Enterprise Agility

Reducing Groupthink in remote meetings

Before you head into your next remote session have a think about your contribution.

Individuals often make bad decisions. We buy things we don’t need. We eat things we know we shouldn’t. We often get together to share decision making, thinking of the old adage ‘two-heads are better than one’, and concluding that therefore lots of heads should make great decisions! However, research shows that groups often make worse decisions than their individual members (See Reid Hastie and Cass Sunstein’s book,Wiser.) The term ‘Groupthink’ is the technical name for this occurrence – the dysfunctional decision-making of a group of people deliberating together. You have Groupthink when the value of the group is less than the sum of its parts.

Research has highlighted four specific varieties of Groupthink.

  1. Groups don’t just fail to correct members’ mistakes, they amplify them.
  2. Group members tend to follow those who speak first: the ‘cascade effect’.
  3. Groups tend to become more polarised and extreme than their individual members.
  4. Groups focus on what everyone knows and miss out on information that may be held by only one member.

Here are five proven strategies to counteract Groupthink in your next meeting.

  1. Listen to, and acknowledge, what people say. Use their words.
  2. Make sure everyone speaks early in a meeting.
  3. Leaders speak last.
  4. Invite difference. Separate divergent and convergent phases of discussion.
  5. Ask lots of non-judgemental questions to tease out different opinions and uniquely-held knowledge.

The way we enter an online meeting (or any meeting in general) can sometimes compound the problem of Groupthink. We sabotage our own meeting, thinking we are ‘doing the right thing’. For example, (most) people have a tendency to want to make online meetings as short as possible. Quick meeting is a good meeting right? Well, maybe, but not always. Looking through a Groupthink lens, the quickest way to finish a meeting with ‘agreement’ is for the leader to speak first, invite clarifying questions, then everyone agrees with them and the meeting ends. In fact, why bother to have a meeting at all? The leader could just send an email. This information-update is the very lowest level of conversation. It has its place, but it’s not conducive to effective, collaborative decision making.

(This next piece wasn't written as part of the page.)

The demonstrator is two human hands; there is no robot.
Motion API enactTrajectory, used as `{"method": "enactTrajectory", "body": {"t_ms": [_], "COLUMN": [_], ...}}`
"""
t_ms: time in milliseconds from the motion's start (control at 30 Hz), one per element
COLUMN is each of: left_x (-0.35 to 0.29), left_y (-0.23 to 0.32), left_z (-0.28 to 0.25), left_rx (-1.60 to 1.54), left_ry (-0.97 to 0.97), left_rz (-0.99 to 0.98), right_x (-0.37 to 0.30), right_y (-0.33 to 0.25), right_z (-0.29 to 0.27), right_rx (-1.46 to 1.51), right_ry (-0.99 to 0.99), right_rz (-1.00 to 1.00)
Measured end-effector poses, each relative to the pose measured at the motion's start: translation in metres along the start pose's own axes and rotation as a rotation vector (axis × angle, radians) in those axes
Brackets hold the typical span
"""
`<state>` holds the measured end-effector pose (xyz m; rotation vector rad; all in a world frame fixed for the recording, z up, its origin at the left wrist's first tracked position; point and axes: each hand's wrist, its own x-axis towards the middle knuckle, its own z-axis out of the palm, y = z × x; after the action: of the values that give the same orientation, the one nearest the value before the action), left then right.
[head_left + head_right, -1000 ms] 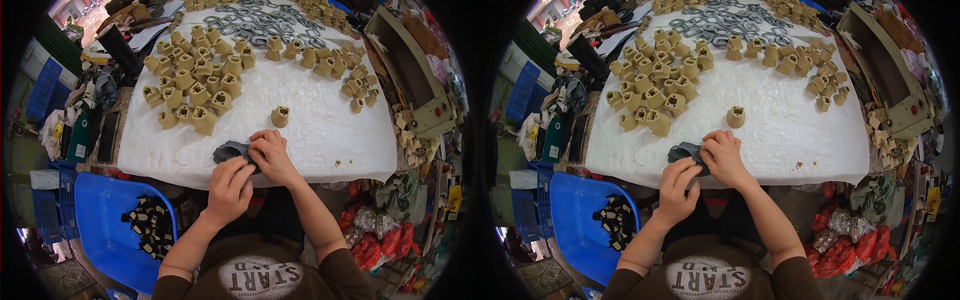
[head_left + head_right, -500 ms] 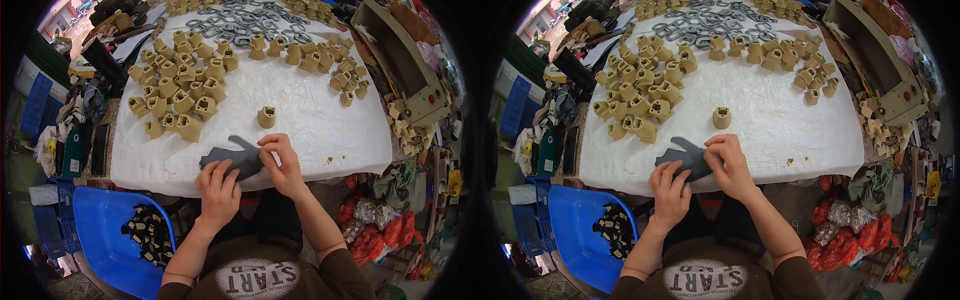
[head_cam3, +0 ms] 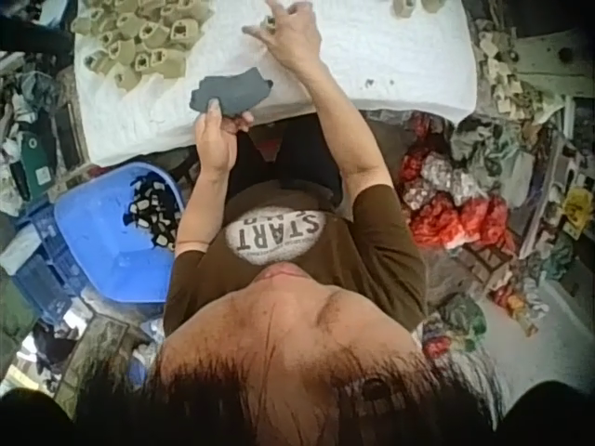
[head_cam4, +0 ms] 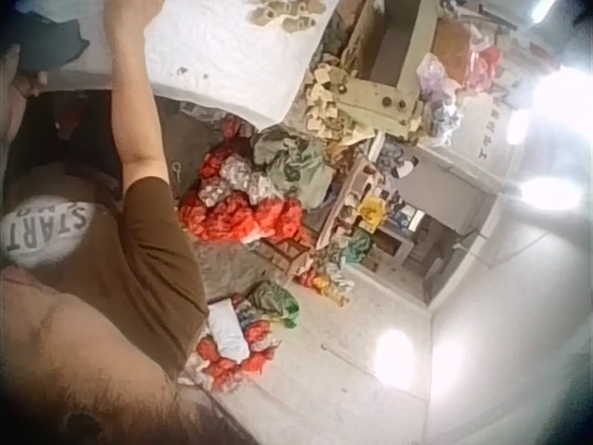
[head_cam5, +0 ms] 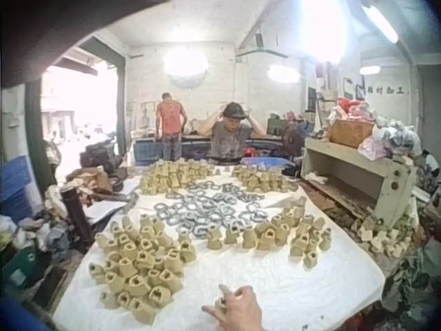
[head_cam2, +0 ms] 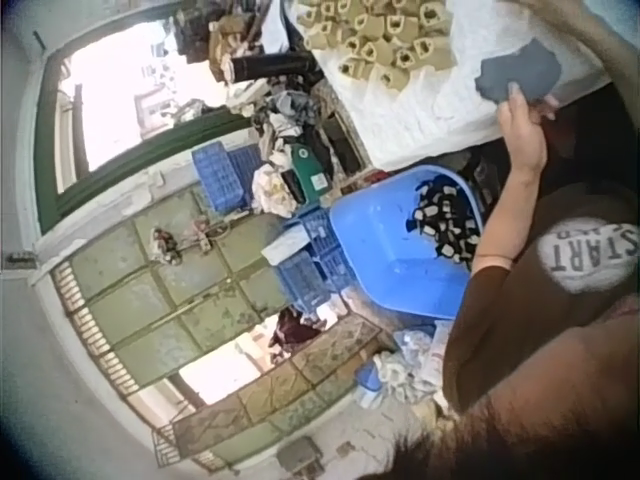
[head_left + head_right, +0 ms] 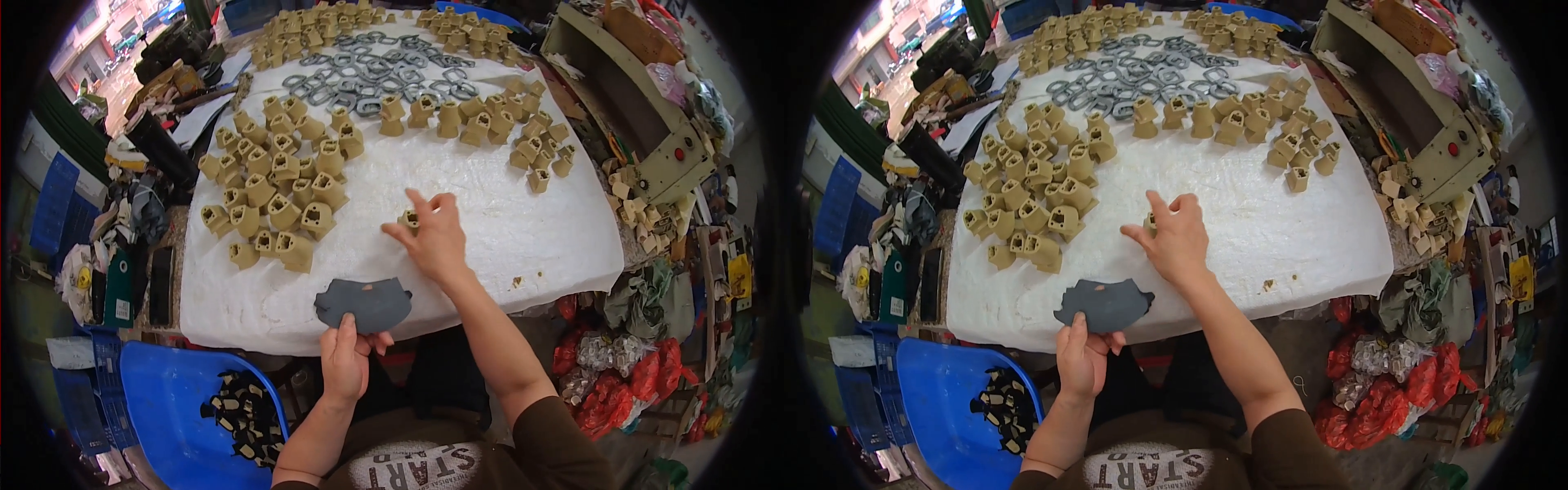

Judith Glaser has a nice model of three levels of conversational quality. These could be explored more in order to increase the effectiveness of your next meeting.

  • Level I: Tell-Ask. Transactional, exchanging data and information
  • Level II: Advocate-Inquire. Positional, working with power and influence
  • Level III: Share-Discover. Transformational, co-creating a successful future.

How will you use the five strategies for reducing Groupthink?